Air mata Titin mengalir. Wage yang selama ini terasa jauh kini hadir dengan hati terbuka.
"Aku ingin menulis lagi," bisiknya parau. "Tapi aku takut gagal. Takut tidak bisa jadi istri dan ibu yang baik."
Wage menggenggam tangannya. "Kamu sudah jadi istri dan ibu yang luar biasa. Tapi kamu juga harus jadi Titin yang dulu—yang berani bermimpi, yang percaya tulisannya bisa mengubah dunia."
Kata-kata itu membangkitkan keberanian yang lama tertidur. Malam itu, Titin kembali menatap layar dengan tekad baru, sementara Wage duduk di sampingnya, menjadi saksi awal perjalanan mereka.
Pagi berikutnya, Didit menghampiri Titin dengan wajah tegang namun mata berbinar. Ia menyodorkan buku tulis lusuh bergambar coretan kecil.
"Bu... ini untuk Ibu. Diary-ku. Aku juga suka menulis. Kayak Ibu."

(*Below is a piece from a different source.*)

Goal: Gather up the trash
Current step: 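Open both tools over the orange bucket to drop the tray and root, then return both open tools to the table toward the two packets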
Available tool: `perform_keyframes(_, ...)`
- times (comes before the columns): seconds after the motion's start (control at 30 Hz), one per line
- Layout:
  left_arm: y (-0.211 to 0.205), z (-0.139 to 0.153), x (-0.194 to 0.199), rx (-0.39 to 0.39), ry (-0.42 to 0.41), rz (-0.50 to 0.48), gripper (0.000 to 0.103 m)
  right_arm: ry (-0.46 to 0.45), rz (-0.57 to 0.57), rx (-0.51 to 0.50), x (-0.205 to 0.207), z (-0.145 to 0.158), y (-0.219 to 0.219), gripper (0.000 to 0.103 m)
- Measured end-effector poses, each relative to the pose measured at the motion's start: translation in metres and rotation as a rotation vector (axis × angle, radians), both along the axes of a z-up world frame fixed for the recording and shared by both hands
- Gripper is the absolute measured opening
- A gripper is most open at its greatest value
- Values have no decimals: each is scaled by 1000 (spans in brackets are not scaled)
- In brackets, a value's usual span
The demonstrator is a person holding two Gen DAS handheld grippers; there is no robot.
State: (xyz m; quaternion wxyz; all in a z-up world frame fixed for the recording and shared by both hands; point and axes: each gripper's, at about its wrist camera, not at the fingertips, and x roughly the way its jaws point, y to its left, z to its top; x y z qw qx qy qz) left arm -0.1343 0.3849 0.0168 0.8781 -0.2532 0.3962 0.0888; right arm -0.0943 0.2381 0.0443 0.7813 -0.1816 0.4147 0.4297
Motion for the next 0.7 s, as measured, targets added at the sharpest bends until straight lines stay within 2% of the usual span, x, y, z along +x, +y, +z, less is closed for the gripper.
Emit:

Halaman pertama dipenuhi tulisan berantakan Didit—cerita dinosaurus yang takut gelap, puisi tentang hujan, dan surat untuk "ibu yang paling hebat di dunia."
"Ini luar biasa, Nak." Titin memeluk Didit erat, memeluk dirinya sendiri yang dulu—anak kecil penuh mimpi yang percaya pada kekuatan kata-kata.
Di meja makan, aroma gosong menyambut. Wage berdiri canggung dengan roti panggang yang diolesi selai stroberi tebal-tebal.
"Mungkin tidak sempurna, tapi ini kesukaanmu kan?" Ia meletakkan piring, lalu menambahkan, "Dan... aku daftarkan kamu ke workshop menulis minggu depan."
Titin terpana menatap Wage yang kini tampak berbeda—lebih hidup, lebih nyata. Ia memandang Didit yang tersenyum bangga, lalu suaminya yang menunggu respons dengan cemas.